Figure 25. Event search example of wmiexec commands issued (Click to enlarge)

Falcon Forensics

When looking historically at the artifacts discussed in this blog, Falcon Forensics can be a great asset to a defender’s investigation. Falcon Forensics is a run-once script that is easily deployed through RTR or other deployment tools that will capture a variety of forensic artifacts used for forensic triage of a system. The most beneficial advantage to using Falcon Forensics is the variety of sourcetypes and triage data matched with the ability to perform investigations at scale across an entire environment. Considering the artifacts discussed in this blog, there are specific examples that can be used to find evidence of wmiexec execution at scale, and historically. 

Three source types to scratch the surface and highlight when hunting for wmiexec are prefetch, pslist and dirlist. The standard Falcon Forensics executable will not only capture the presence of Prefetch artifacts but also parse the artifact to identify related modules used by the process, similar to parsing Prefetch discussed previously. In Figure 26 below, the whoami.exe Prefetch file contains a module name of the temporary wmiexec artifacts. Using Falcon Forensics across your environment can look for these artifacts at scale.

Figure 26. Falcon Forensics event search example of wmiexec artifacts in Prefetch (Click to enlarge)

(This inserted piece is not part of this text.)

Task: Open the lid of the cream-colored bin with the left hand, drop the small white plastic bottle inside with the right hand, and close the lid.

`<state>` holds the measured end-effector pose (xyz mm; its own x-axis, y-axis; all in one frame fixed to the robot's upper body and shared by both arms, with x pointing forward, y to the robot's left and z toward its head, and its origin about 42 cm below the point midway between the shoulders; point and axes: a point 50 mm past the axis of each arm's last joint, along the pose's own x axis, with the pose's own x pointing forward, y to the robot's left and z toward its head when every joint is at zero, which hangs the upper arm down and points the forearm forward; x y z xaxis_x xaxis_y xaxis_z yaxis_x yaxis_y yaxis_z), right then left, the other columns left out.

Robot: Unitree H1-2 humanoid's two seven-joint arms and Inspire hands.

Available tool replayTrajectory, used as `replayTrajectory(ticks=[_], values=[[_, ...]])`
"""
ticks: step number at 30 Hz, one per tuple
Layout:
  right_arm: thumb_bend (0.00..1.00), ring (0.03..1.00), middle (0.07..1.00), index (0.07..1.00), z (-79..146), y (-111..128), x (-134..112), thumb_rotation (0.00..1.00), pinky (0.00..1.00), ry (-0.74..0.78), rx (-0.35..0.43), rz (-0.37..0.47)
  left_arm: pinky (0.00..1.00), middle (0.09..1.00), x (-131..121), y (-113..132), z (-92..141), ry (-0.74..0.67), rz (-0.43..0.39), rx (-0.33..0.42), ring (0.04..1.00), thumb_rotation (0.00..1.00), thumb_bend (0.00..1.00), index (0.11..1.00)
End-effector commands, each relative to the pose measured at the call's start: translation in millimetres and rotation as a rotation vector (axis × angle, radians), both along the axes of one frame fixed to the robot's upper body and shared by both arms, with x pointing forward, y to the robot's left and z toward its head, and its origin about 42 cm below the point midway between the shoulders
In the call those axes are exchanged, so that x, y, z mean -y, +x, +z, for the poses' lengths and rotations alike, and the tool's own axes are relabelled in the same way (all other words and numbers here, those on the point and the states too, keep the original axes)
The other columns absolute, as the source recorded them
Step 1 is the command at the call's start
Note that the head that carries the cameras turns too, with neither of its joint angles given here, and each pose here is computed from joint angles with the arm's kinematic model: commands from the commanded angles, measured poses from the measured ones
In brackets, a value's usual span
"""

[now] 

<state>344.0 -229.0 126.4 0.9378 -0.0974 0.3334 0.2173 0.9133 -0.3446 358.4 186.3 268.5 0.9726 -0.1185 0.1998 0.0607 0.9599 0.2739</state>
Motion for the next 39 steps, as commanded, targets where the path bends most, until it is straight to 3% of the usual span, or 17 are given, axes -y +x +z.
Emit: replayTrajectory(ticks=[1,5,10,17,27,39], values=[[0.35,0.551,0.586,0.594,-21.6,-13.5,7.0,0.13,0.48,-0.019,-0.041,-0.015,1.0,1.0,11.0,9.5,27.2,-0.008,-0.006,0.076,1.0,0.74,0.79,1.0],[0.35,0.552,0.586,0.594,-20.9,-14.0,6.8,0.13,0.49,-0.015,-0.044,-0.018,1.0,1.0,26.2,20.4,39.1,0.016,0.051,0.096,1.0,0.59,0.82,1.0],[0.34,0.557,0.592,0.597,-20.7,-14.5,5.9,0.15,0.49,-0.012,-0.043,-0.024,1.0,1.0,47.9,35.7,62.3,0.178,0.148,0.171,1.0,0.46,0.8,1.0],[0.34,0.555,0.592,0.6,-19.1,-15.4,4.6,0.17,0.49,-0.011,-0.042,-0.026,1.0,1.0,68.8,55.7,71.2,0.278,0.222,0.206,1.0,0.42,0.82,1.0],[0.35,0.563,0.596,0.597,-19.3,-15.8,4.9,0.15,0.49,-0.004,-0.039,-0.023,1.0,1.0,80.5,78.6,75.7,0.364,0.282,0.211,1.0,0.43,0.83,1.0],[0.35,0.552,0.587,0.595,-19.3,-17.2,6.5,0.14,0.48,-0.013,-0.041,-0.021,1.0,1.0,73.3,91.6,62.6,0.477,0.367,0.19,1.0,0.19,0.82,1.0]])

In addition to the Prefetch sourcetype, pslist can be used to identify the previously discussed command line artifacts associated with wmiexec that may be still running at the time of Falcon Forensics deployment. Shown in Figure 27, since PowerShell and nslookup will both hang on execution, the processes were still running, which allowed for visibility into the process execution.

Figure 27. Falcon Forensics event search example of wmiexec artifacts in pslist (Click to enlarge)

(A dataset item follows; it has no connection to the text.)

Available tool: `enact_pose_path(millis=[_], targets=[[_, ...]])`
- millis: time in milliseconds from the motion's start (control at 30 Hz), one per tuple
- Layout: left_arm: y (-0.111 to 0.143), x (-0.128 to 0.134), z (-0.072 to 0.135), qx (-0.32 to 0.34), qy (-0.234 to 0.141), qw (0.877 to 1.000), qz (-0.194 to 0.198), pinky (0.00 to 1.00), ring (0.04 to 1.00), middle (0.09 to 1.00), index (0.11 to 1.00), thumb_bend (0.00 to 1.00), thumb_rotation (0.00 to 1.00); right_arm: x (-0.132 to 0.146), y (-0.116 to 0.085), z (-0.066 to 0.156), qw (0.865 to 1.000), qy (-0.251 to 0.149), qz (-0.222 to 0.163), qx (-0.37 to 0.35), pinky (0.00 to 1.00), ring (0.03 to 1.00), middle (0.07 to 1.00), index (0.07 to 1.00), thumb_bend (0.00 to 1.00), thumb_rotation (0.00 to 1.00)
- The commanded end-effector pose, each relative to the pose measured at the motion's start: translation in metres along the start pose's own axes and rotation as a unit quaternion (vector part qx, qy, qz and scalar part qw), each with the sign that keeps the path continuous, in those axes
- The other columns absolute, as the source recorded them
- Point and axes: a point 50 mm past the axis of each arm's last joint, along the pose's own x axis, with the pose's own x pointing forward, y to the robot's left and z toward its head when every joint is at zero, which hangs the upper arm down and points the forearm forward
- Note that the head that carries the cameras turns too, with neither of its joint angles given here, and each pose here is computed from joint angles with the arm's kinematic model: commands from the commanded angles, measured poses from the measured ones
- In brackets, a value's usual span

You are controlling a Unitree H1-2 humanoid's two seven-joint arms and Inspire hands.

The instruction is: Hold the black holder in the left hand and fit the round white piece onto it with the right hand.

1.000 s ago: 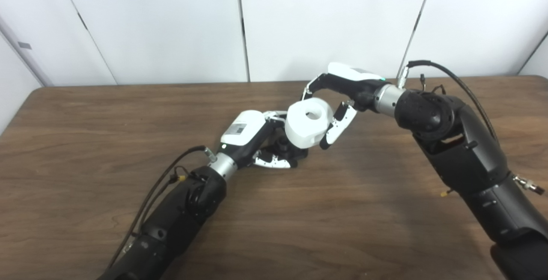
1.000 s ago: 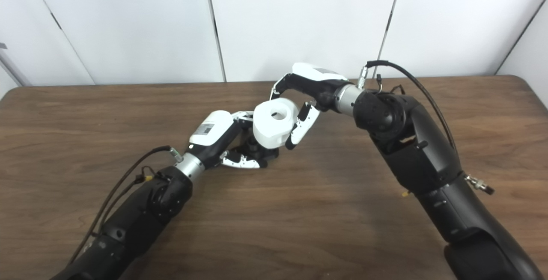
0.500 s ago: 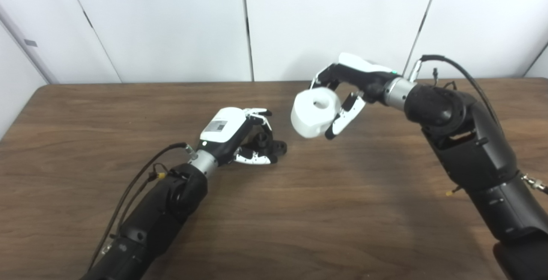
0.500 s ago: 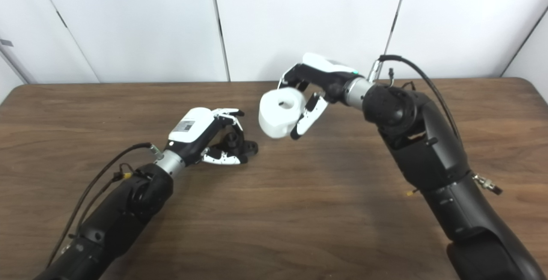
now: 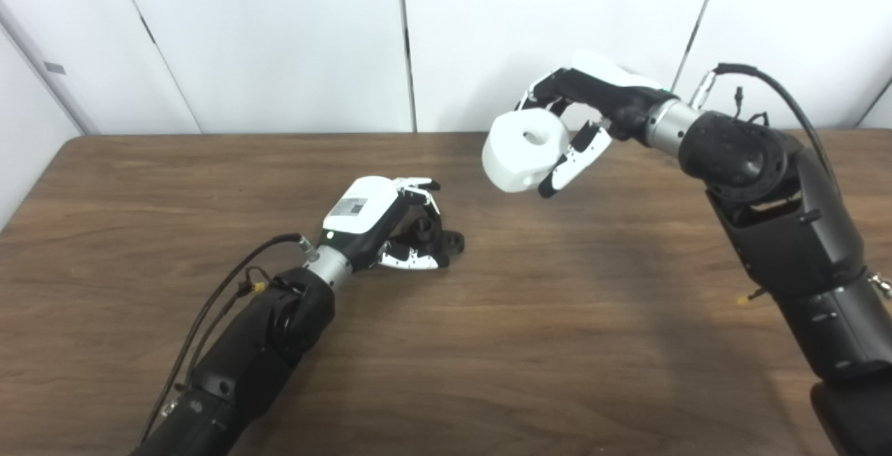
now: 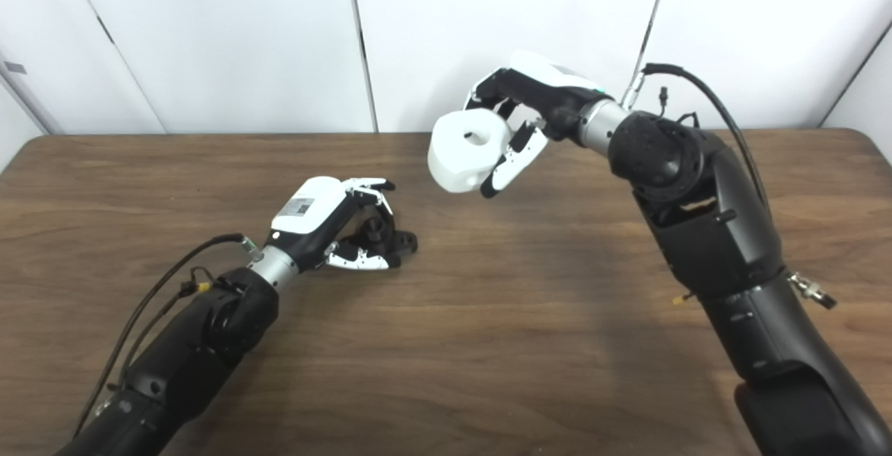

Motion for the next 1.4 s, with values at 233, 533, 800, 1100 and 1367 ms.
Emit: enact_pose_path(millis=[233,533,800,1100,1367], targets=[[-0.047,-0.015,0.006,-0.009,-0.021,0.994,-0.106,0.68,0.84,0.845,0.479,0.52,0.07,-0.002,-0.03,0.017,0.998,-0.03,-0.049,-0.019,0.72,0.761,0.735,0.48,0.52,0.12],[-0.06,-0.013,0.025,-0.004,-0.061,0.991,-0.123,0.67,0.849,0.851,0.478,0.52,0.07,-0.001,-0.027,0.019,0.998,-0.029,-0.049,-0.022,0.71,0.758,0.733,0.48,0.52,0.12],[-0.063,-0.012,0.039,-0.01,-0.084,0.988,-0.131,0.69,0.857,0.857,0.479,0.52,0.07,0.0,-0.024,0.019,0.998,-0.027,-0.048,-0.024,0.71,0.756,0.731,0.479,0.52,0.12],[-0.066,-0.009,0.053,-0.004,-0.105,0.985,-0.14,0.68,0.86,0.852,0.48,0.52,0.07,0.0,-0.022,0.02,0.998,-0.027,-0.047,-0.016,0.71,0.761,0.739,0.48,0.52,0.12],[-0.07,-0.004,0.064,-0.008,-0.116,0.984,-0.139,0.69,0.869,0.856,0.481,0.52,0.08,0.001,-0.02,0.02,0.999,-0.023,-0.046,-0.013,0.71,0.76,0.739,0.48,0.52,0.12]])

Lastly, files written to disk are a strong indicator of threat actor activity. In Figure 27 an example of wmiexec execution that failed to clean up is easily identifiable using Falcon Forensics to search for the recognizable common file name format, __<EPOCHTIME>, in C:\Windows.

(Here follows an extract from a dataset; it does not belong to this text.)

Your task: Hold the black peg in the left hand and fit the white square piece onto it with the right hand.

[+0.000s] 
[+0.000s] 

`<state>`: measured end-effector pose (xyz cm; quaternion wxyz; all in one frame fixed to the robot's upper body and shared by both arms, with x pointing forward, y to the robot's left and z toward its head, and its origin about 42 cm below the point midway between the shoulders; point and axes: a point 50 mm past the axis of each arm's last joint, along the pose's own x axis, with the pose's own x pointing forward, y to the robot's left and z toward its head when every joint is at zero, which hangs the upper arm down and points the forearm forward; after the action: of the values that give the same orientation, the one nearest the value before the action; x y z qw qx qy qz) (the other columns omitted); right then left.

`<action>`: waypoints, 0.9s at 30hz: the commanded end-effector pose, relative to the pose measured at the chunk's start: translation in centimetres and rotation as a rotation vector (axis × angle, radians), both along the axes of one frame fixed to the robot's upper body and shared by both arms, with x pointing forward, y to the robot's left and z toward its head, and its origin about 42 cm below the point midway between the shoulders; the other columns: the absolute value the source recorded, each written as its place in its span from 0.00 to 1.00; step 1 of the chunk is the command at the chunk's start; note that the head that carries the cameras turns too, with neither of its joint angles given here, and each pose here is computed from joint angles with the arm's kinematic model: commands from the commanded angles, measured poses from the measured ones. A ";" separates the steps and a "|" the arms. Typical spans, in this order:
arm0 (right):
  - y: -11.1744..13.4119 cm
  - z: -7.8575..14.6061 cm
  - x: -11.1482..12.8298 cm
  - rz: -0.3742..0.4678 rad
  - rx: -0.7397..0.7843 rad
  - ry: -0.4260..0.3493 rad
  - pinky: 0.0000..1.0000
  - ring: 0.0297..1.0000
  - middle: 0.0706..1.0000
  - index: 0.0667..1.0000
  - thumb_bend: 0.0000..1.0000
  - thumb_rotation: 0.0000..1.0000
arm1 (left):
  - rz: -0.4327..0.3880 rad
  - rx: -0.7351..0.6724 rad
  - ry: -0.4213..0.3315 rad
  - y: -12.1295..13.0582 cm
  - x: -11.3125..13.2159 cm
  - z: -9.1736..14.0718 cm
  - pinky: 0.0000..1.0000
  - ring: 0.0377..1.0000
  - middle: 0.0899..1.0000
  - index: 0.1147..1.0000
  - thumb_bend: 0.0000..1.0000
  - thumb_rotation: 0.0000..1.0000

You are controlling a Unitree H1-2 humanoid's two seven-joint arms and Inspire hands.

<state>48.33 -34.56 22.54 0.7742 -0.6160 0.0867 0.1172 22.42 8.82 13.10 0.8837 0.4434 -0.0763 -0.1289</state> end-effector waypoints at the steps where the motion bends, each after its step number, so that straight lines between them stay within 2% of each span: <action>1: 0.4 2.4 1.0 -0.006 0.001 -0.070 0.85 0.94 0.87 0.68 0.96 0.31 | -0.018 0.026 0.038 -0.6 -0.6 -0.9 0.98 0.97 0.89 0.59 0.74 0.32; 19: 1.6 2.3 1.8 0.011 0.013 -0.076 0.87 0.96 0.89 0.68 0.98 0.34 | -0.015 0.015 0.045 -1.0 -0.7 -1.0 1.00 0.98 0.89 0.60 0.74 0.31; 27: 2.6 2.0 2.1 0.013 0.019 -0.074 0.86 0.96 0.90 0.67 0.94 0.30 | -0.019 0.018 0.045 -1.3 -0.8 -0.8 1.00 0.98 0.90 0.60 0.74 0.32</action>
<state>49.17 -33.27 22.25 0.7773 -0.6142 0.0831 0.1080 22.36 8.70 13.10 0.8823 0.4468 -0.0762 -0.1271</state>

Figure 28. Falcon Forensics event search example of wmiexec artifacts in dirlist (Click to enlarge)

Conclusion

Impacket, and specifically wmiexec, is a tool increasingly leveraged by threat actors. While defenders should remain vigilant on the usage of Impacket, the strategies discussed in this blog can also be used to dissect and understand other threat actor tool sets to identify avenues for detection and prevention.